I came across André's obituary this past Saturday and that, as you can imagine, sent me down an interesting spiderhole.
Neat doc about a one-of-a-kind man (an incredibly tall man, I might add!) who reminds me that the very best giants—intellectual, physical, or otherwise—are often the gentlest.
André appeared to dress so flamboyantly, in part (at least according to Anna Wintour) because "He was putting on his armor before taking on the world."
There's a scene near the end when André shows—finally and fully—just how fragile he really was, and that's inarguably my favorite scene in the entire documentary. Without it, there's little to counterbalance the obnoxiousness and verbosity. With it, however, a great deal more of the puzzle finally falls into place.
We never really know someone (ourselves included), but I'm much more appreciative of all that André brought to the party now that I've seen him with his guard down.

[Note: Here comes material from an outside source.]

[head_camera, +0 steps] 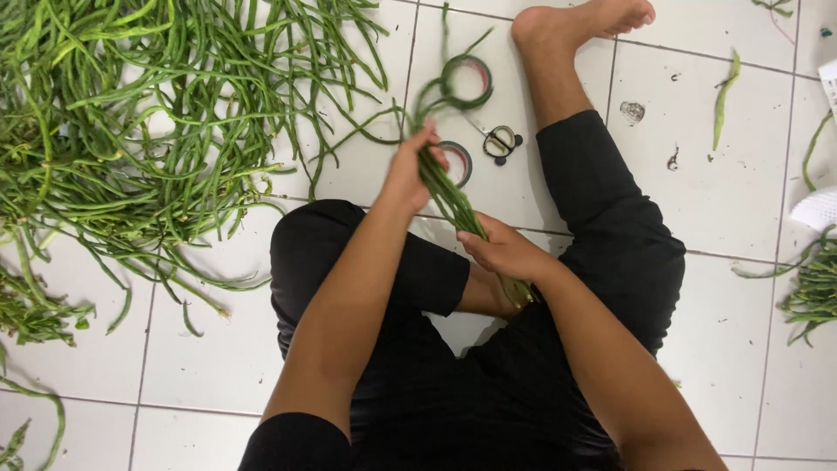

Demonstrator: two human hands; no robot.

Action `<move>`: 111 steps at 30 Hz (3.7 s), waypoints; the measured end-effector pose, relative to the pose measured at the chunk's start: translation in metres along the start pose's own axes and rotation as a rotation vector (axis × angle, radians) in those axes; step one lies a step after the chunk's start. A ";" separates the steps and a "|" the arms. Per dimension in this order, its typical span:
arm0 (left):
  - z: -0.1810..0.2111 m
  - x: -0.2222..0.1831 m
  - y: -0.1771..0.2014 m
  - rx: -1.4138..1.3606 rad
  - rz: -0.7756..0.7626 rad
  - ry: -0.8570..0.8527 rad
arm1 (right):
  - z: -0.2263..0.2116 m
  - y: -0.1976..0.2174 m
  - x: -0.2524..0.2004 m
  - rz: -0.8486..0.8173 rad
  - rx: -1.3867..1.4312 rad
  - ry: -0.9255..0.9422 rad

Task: Bundling long green beans using green adhesive tape while sitting on the floor.

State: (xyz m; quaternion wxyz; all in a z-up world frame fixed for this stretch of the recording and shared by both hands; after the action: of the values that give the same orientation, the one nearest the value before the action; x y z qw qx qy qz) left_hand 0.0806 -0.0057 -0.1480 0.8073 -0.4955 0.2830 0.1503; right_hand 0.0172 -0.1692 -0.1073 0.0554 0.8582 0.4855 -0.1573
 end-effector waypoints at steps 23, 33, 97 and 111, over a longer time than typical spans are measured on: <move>0.053 -0.051 -0.059 1.454 0.271 -0.138 | -0.005 0.063 0.018 0.585 0.460 -0.101; 0.038 -0.042 0.035 1.673 0.400 -0.189 | -0.009 0.055 0.017 0.565 0.415 -0.048; 0.077 -0.241 -0.109 1.011 0.129 -2.130 | 0.017 0.055 0.031 0.419 -0.400 -0.283; 0.056 -0.206 -0.133 1.257 0.022 -2.058 | -0.124 0.049 -0.016 0.622 -0.176 0.815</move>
State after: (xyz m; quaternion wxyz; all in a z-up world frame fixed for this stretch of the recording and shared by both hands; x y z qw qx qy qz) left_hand 0.0037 -0.0094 0.0912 0.7538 0.3384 -0.4649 0.3179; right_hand 0.0778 -0.1766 0.0122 -0.0220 0.9455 0.2012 0.2551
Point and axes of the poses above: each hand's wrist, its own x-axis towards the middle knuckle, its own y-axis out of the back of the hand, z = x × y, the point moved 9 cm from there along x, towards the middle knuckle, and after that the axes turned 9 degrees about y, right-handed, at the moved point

p.s. On three occasions, [André and] a couple childhood friends recount that "On Sunday mornings, his grandmother would bake him a pan of a dozen biscuits... and André would eat them all!" Near the end of the film, André returns to Durham, NC where he checks himself into Duke University Medical Center to lose weight. It is an absolutely hilarious callback, because it is only then and there that he discovers how unhealthy biscuits are. He sorta brags about all the biscuits he's eaten in a lifetime of eating (!), then innocently asks, barely considering the possible repercussions of the question as it tumbles out of his mouth: "About how many calories are in a biscuit?" When the nutritionist replies "550 calories each," he about falls out of his chair with incredulity. "What? 550? EACH?" "Yes, each." "Oh my goodness," he whispers, almost to himself, the notion of downing 6,600 calories every Sunday morning for the better part of 18 years finally settling over him like one of his many trademark black muumuus. It's a delicate scene, an uproarious scene, a haunting scene—and tailor-made for how I will remember the man.